Operating in close technical coordination with the Ministry of Digital Transformation, the report marks the first formal annual review publicized since PlayCity officially dissolved and replaced its regulatory predecessor, KRAIL.
Launching the DSOM Centralized Tracking Network
According to the official Monday filing, PlayCity successfully processed and issued exactly 250 legal licenses over the past twelve months, delivering over ₴569 million ($12.8 million) in direct application fees straight to the sovereign state budget. The regulatory allocation includes 11 comprehensive permissions issued to consumer-facing B2C gambling operators, three structural licenses delivered to lottery operators, and 213 certifications granted to upstream gaming equipment manufacturers.
The lottery reactivation is particularly notable, injecting approximately ₴72 million ($1.62 million) in upfront fees into the state system after the domestic lottery market spent more than a decade in a state of full legal suspension. Data indicators show that tax yields from licensed lottery brands alone surpassed ₴74 million during the first quarter of 2026, while total first-year tax revenues collected from general gambling organizers reached an estimated ₴14 billion, backed by an auxiliary ₴2 billion generated via personal income tax fields bound to the gaming sector.
Concurrently, PlayCity executed an aggressive enforcement track against grey-market networks, levying over ₴988 million in administrative fines for operational violations alongside ₴80 million in specialized financial penalties targeting illegal marketing campaigns. The agency collaborated with telecommunications providers to block more than 4,100 illegal gambling websites and sever 700 social media profiles broadcasting unapproved ads, optimizing back-office filters to compress the required domain-blocking window down to just 24 hours.

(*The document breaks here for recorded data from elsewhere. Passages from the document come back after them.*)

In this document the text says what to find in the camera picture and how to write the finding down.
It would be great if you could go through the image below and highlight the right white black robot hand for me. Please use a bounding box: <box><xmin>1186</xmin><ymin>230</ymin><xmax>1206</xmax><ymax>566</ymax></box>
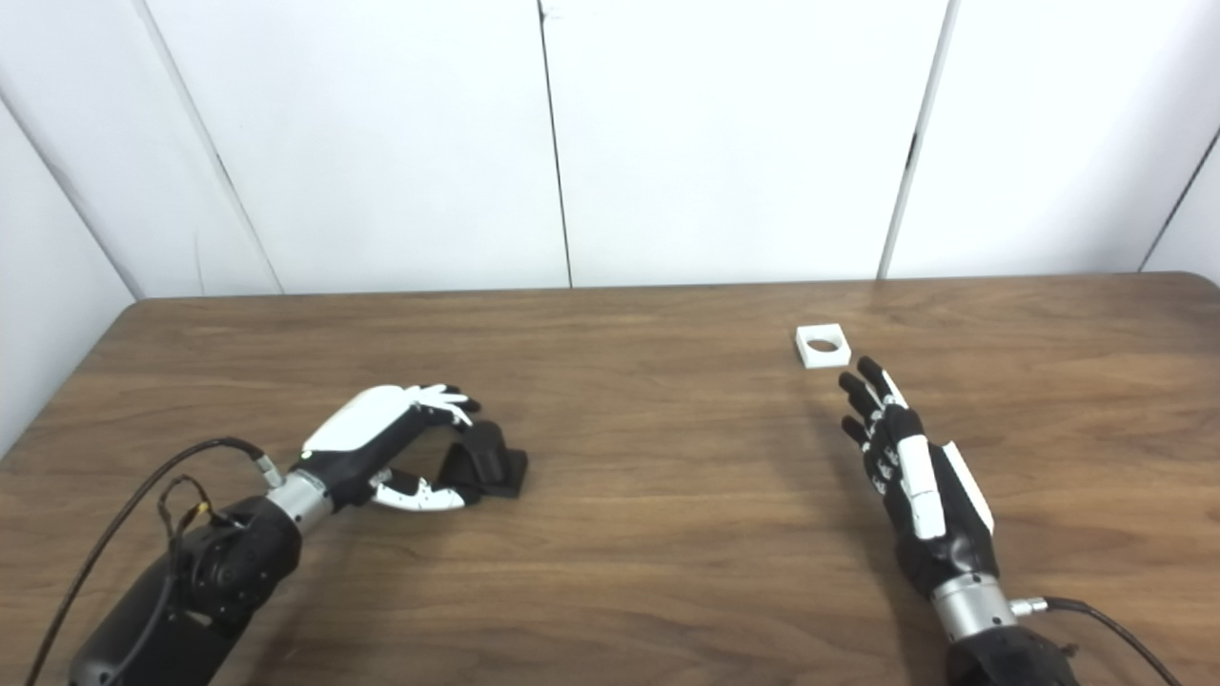
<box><xmin>839</xmin><ymin>356</ymin><xmax>1021</xmax><ymax>641</ymax></box>

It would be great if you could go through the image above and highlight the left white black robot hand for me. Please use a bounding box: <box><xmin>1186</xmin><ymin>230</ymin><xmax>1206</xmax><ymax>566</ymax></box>
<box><xmin>265</xmin><ymin>384</ymin><xmax>482</xmax><ymax>535</ymax></box>

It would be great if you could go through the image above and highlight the black peg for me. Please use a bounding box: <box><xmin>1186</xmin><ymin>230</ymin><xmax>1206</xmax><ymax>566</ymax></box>
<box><xmin>437</xmin><ymin>419</ymin><xmax>529</xmax><ymax>499</ymax></box>

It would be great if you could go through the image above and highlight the white square piece with hole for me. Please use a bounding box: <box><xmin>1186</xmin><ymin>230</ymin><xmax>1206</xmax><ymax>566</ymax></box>
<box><xmin>794</xmin><ymin>323</ymin><xmax>853</xmax><ymax>370</ymax></box>

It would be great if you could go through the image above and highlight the thin left wrist wire bundle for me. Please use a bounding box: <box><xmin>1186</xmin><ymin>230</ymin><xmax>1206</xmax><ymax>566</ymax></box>
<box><xmin>155</xmin><ymin>474</ymin><xmax>230</xmax><ymax>573</ymax></box>

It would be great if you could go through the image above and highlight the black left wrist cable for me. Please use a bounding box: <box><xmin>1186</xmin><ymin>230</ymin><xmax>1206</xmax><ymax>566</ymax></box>
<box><xmin>24</xmin><ymin>436</ymin><xmax>285</xmax><ymax>686</ymax></box>

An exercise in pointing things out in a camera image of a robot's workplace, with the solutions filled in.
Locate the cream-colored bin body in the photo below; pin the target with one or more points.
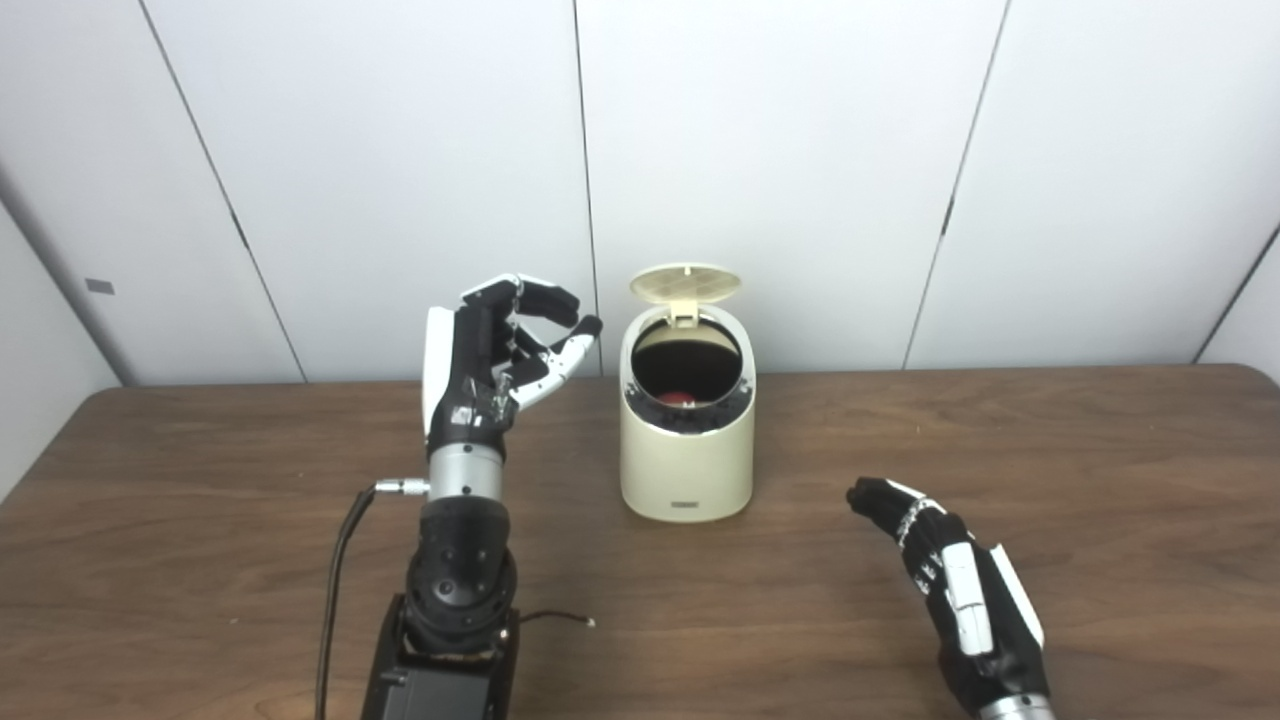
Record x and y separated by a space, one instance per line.
685 470

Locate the cream round bin lid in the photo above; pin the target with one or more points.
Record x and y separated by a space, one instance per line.
686 282

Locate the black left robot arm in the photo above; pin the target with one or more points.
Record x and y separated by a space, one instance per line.
460 580

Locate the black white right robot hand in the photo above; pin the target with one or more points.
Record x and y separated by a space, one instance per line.
965 590

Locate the small grey wall plate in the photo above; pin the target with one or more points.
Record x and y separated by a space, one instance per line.
99 286

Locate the red apple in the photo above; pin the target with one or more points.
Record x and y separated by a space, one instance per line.
675 398

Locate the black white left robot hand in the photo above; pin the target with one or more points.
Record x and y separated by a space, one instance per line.
470 350

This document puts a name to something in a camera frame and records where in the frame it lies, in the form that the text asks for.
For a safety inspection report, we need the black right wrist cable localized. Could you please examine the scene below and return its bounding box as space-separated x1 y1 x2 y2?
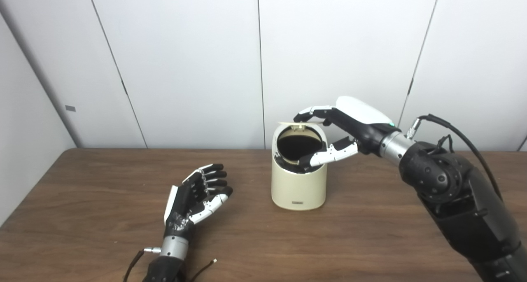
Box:
406 114 504 200

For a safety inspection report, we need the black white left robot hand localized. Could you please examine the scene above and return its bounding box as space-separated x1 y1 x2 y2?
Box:
163 163 233 241

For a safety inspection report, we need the cream-colored bin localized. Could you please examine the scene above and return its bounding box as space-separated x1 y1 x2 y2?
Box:
271 123 329 211

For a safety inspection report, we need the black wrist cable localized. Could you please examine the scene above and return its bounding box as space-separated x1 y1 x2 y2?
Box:
406 114 504 200
123 247 162 282

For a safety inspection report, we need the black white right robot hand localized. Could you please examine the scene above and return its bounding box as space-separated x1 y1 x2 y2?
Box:
293 96 402 172

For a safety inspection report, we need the thin brass-tipped wire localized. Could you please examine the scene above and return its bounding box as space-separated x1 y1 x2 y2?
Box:
189 259 217 282

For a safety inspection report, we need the round cream bin lid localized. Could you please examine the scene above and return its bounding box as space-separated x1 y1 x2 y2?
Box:
278 121 308 131

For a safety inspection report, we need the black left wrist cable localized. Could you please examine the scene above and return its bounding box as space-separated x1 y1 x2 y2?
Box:
123 247 162 282

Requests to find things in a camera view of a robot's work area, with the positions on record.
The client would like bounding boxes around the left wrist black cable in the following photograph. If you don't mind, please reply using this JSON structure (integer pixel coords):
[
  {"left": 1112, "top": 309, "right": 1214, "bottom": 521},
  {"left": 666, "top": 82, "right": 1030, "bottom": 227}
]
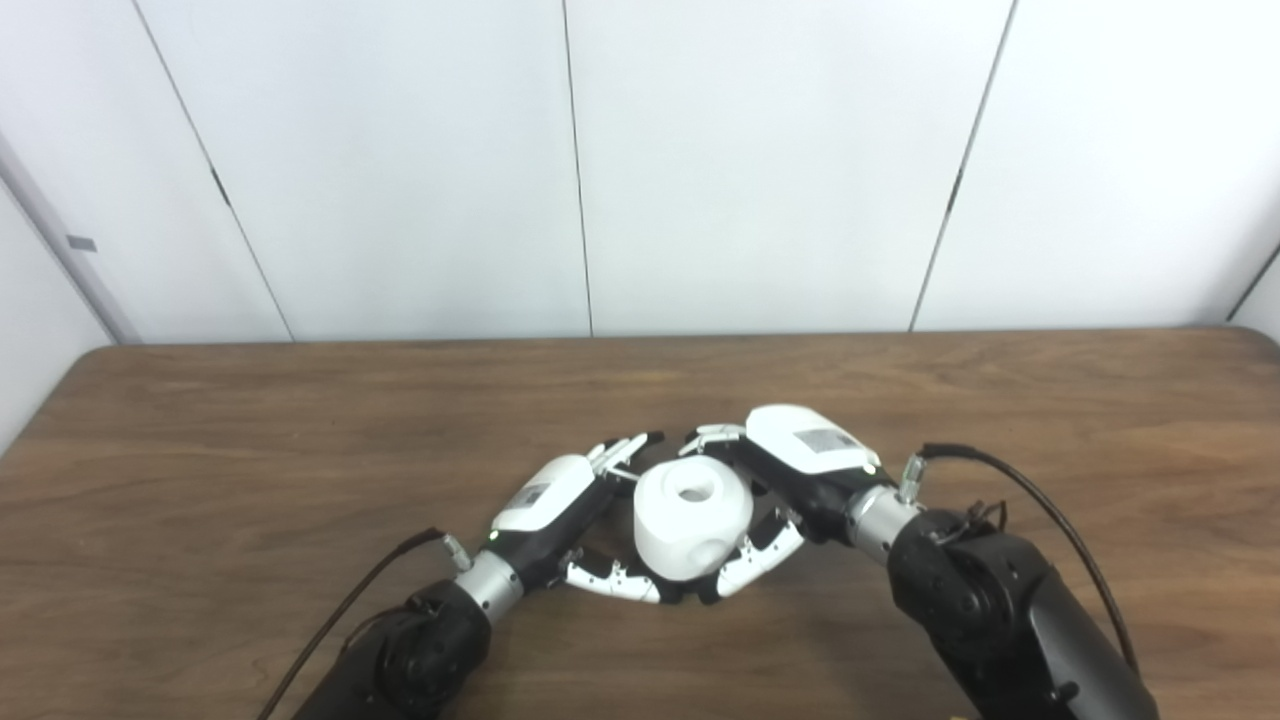
[{"left": 255, "top": 527, "right": 473, "bottom": 720}]

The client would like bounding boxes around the round white plastic piece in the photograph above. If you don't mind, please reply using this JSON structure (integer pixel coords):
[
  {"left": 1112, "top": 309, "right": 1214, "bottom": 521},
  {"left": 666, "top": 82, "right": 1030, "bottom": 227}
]
[{"left": 634, "top": 455, "right": 754, "bottom": 583}]

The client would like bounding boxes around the black flanged holder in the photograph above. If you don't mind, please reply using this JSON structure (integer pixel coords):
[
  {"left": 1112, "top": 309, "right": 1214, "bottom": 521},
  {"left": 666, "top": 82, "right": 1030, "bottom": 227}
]
[{"left": 655, "top": 575, "right": 721, "bottom": 606}]

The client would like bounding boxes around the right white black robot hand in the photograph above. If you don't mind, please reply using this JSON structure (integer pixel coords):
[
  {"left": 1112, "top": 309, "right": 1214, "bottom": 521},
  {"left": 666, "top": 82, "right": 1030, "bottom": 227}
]
[{"left": 680, "top": 404, "right": 886, "bottom": 601}]

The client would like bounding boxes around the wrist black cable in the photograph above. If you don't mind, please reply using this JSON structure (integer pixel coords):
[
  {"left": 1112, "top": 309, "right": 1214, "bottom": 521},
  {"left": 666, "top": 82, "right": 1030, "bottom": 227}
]
[
  {"left": 255, "top": 527, "right": 473, "bottom": 720},
  {"left": 898, "top": 442, "right": 1141, "bottom": 676}
]

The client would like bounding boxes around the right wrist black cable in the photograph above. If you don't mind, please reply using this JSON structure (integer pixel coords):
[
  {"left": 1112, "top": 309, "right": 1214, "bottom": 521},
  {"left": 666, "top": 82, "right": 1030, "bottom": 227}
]
[{"left": 898, "top": 442, "right": 1141, "bottom": 676}]

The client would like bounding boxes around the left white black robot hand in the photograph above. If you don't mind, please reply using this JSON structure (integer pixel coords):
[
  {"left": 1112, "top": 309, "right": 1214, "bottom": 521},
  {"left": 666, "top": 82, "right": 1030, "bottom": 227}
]
[{"left": 485, "top": 430, "right": 666, "bottom": 606}]

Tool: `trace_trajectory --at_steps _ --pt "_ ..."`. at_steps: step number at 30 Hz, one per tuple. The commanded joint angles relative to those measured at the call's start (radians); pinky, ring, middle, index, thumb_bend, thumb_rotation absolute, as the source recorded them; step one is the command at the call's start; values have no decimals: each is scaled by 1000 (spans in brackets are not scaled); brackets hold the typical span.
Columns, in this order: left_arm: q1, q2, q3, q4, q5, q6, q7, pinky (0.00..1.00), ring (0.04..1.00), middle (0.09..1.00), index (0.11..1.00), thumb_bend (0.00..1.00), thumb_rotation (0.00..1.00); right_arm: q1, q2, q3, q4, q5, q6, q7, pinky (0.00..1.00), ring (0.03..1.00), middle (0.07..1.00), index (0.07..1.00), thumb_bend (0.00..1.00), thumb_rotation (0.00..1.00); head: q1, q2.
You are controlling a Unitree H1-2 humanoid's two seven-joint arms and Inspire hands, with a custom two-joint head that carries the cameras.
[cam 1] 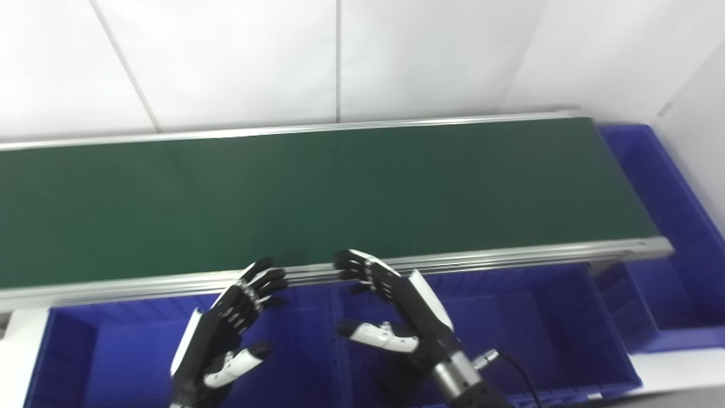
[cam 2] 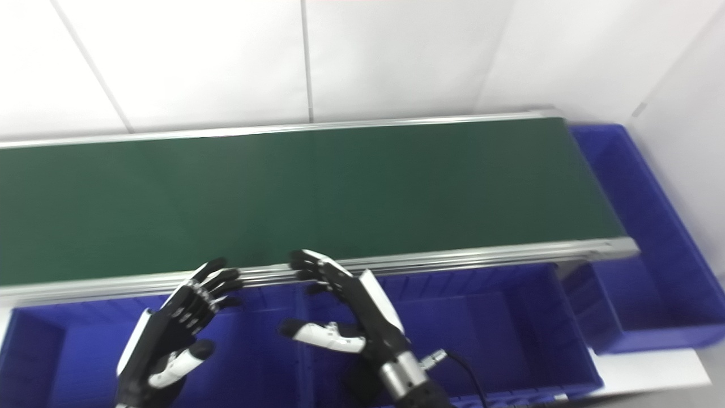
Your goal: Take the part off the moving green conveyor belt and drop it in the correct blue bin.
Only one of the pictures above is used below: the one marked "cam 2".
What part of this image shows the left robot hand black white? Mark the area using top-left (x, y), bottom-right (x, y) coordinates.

To build long-term data transparency, the agency successfully deployed the State Online Gambling Monitoring system (DSOM), a centralized, near-real-time transaction tracking network that maps all user bets, payout ratios, and financial returns. To mitigate social harms, PlayCity processed over 3,000 restriction requests in 2026 and collaborated with the Ministry of Defense to build automated login blocks that instantly cross-reference player attempts against active military rosters to keep military personnel completely barred from digital casino lobbies.
Building a Framework for Data-Driven Regulation
Gennedy Novikov, Head of PlayCity, stated that the deployment of the DSOM network provides the state with high-capacity oversight tools to resolve structural tracking vulnerabilities:
“This year was about creating infrastructure that the state actually did not have. We are building data-driven regulation – a model in which decisions are made based on data. For such a dynamic market, this is critical. The state should not catch up with problems, but see risks before they become a crisis.”